While according the state an essential role in a healthy economic order, Eucken warned against an outmoded tendency to idealize it as Hegel and Schmoller8 did. He skewered the commonplace notion that failure of the free economy requires state guidance of the economic process. People saying this overlook how difficult running an economy is and what the state is actually like. Responsibility for state action is so split nowadays, he observed, that nobody - certainly not the collective - is expected to bear moral responsibility. Concrete injustice is no longer felt as such. Eucken saw the dangerous idea widely accepted that the state is bound by no moral laws (Eucken 1982b, p. 270). Paradoxically, the more willing people are to acquiesce in the state’s amorality, the more prepared they are to dump unlimited tasks onto it, as if it were the benevolent father of its citizens. People often answer worries about socialization and nationalization by saying that the state is controlled by parliament and ultimately by the people. But such extensive activity alters the character of the state and prevents effective control over the bureaucracy (Eucken 1982b, p. 272). (Invoking Eucken’s view of the ‘interdependence of systems’, Bohm argued the impossibility of combining a democratic constitution with socialist planning; Streit 1994, p. 513.) Furthermore, the growing scope of the state’s activity in the twentieth century has promoted yet obscured its loss of authority. The state has become dependent on particular power and interest groups scrambling for its favours, while the business community protects vested interests against competition with something like self-created law, crowding state law aside (Streit 1994, p. 511). Eucken saw all this as further signs of the pointillism (Punktualitdt) of today’s thinking (Eucken 1952, pp. 327-32).
Ordoliberals urged the state to be wary of superfluous tasks.
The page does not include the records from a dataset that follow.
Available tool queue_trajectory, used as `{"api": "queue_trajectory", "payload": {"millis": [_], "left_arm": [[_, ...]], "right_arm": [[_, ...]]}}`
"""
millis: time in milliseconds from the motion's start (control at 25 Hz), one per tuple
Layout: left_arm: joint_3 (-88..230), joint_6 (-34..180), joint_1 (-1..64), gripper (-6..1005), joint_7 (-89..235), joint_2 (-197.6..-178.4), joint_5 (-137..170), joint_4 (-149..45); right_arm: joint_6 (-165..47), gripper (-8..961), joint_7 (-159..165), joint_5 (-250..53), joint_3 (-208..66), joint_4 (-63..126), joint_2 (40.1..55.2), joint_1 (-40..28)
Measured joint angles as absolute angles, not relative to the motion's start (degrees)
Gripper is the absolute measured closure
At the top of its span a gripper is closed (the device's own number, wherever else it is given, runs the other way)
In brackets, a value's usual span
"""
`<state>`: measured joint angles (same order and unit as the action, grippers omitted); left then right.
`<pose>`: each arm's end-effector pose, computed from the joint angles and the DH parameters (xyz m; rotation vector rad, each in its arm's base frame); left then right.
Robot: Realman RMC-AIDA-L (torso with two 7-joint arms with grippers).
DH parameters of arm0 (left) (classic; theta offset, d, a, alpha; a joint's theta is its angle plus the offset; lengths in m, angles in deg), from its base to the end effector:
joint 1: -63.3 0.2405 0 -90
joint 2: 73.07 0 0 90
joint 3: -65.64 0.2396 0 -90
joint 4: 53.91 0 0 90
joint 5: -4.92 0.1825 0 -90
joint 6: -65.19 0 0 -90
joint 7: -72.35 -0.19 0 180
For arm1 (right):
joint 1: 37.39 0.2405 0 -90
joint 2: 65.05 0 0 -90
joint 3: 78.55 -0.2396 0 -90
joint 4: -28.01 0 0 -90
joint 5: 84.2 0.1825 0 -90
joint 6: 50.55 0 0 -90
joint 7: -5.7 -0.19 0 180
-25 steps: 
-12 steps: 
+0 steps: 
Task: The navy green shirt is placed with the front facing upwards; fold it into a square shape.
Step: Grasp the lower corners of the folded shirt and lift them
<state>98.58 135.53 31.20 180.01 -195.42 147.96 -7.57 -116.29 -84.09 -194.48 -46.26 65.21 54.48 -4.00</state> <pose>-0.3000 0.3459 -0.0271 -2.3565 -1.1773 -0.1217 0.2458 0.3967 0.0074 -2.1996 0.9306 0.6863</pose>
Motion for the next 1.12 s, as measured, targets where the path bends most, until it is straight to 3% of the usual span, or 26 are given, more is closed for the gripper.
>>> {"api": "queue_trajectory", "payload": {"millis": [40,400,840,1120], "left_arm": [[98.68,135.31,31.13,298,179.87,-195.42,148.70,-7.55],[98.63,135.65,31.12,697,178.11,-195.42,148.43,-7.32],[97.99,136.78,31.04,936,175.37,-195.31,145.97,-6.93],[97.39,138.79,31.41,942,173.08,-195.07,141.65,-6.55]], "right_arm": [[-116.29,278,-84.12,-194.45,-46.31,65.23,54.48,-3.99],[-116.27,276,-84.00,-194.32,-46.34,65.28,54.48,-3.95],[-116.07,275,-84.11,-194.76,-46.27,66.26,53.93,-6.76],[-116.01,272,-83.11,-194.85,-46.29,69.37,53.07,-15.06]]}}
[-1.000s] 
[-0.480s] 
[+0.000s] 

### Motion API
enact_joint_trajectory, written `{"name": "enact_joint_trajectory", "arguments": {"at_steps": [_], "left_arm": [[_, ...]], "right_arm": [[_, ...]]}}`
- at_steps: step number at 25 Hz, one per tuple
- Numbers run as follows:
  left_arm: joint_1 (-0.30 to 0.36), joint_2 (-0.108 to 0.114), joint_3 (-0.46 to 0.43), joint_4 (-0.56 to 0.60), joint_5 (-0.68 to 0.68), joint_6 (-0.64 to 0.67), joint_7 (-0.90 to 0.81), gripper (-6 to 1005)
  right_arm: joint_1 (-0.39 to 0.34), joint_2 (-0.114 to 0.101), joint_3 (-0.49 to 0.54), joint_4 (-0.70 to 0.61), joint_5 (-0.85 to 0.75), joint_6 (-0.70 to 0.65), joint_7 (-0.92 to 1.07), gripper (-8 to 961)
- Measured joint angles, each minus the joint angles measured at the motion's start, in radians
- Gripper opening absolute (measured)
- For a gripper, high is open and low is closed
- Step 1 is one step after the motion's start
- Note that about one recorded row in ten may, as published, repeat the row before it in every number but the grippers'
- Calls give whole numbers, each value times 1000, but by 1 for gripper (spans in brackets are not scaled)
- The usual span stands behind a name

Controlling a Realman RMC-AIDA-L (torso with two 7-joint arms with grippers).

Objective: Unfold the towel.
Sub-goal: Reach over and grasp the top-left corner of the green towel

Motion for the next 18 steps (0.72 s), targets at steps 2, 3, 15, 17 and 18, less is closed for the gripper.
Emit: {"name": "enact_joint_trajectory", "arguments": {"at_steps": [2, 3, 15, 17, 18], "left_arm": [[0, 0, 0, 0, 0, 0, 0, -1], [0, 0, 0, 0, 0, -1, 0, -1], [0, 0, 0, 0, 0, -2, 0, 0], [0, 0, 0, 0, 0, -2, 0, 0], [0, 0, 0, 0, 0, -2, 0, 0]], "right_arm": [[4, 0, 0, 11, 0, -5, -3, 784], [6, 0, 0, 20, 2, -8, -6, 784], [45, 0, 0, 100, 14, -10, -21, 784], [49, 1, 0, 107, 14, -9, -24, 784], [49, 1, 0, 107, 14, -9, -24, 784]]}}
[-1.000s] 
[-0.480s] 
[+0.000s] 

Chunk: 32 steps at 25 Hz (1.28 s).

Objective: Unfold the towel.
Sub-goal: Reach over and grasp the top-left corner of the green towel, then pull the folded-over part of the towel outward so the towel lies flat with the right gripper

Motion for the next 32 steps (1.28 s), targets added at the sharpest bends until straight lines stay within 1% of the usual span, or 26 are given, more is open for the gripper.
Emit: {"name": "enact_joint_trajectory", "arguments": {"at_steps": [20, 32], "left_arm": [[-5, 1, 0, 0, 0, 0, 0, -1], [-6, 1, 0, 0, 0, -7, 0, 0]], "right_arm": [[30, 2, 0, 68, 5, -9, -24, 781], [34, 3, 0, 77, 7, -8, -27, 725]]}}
Heeding the principle of subsidiarity, a higher level of government should not take on a problem that a lower level or private arrangements could handle (Grossekettler 1989, pp. 48, 51). The constitution should force politicians to pursue limited policies in conformity with the economic order even despite contrary incentives. Ordoliberals value independent organizations, like central banks, whose tasks are clearly defined (Grossekettler 1989, pp. 56-57). Still, as Eucken warned, proposals for self-administering bodies or local administrations often fail to recognize that the economic life of one nation and many nations is one coherent whole. A steering mechanism is necessary (1982b, p. 274).
The Ordoliberals aimed at full or free competition (vollstdndige Konkurrenz). By this they did not mean perfect competition in the technical sense. They employed the more dynamic conception of unhindered market processes, with no one having power persistently to charge prices exceeding marginal costs (Grossekettler 1989, p. 45; Grossekettler prefers the term ‘free competition’).
But who should achieve this competitive order? Occupational and interest groups are scarcely competent or inclined to support it. Indeed, they have all too often made the state an instrument of their sectional designs (Eucken 1952, pp. 325-6). Neither syndicalism nor nationalization nor socialization is any solution to the monopoly problem (Eucken 1952, pp. 334-5; Eucken 1982b, p. 272).
The state must not merely refrain from itself erecting barriers to competition; it must also ensure that private pressure groups and ‘law’ created by business itself do not restrict the market (Grossekettler 1989, p. 41). ‘All kinds of preventive competition should be ruled out: embargos of every kind, loyalty discounts, exclusive contracts and aggressive pricing to scare off outsiders - all of them intended to deter or destroy’ (Eucken 1982a, p. 119). Whether price-undercutting should be permitted should not be decided by notions of ‘fairness’ or ‘unfairness’; such judgements should be made in conformity with the economic constitution (Eucken 1950, p. 316). ‘Unavoidable monopolies should be obliged to do business with willing customers and be publicly regulated’ (Grossekettler 1989, p. 49).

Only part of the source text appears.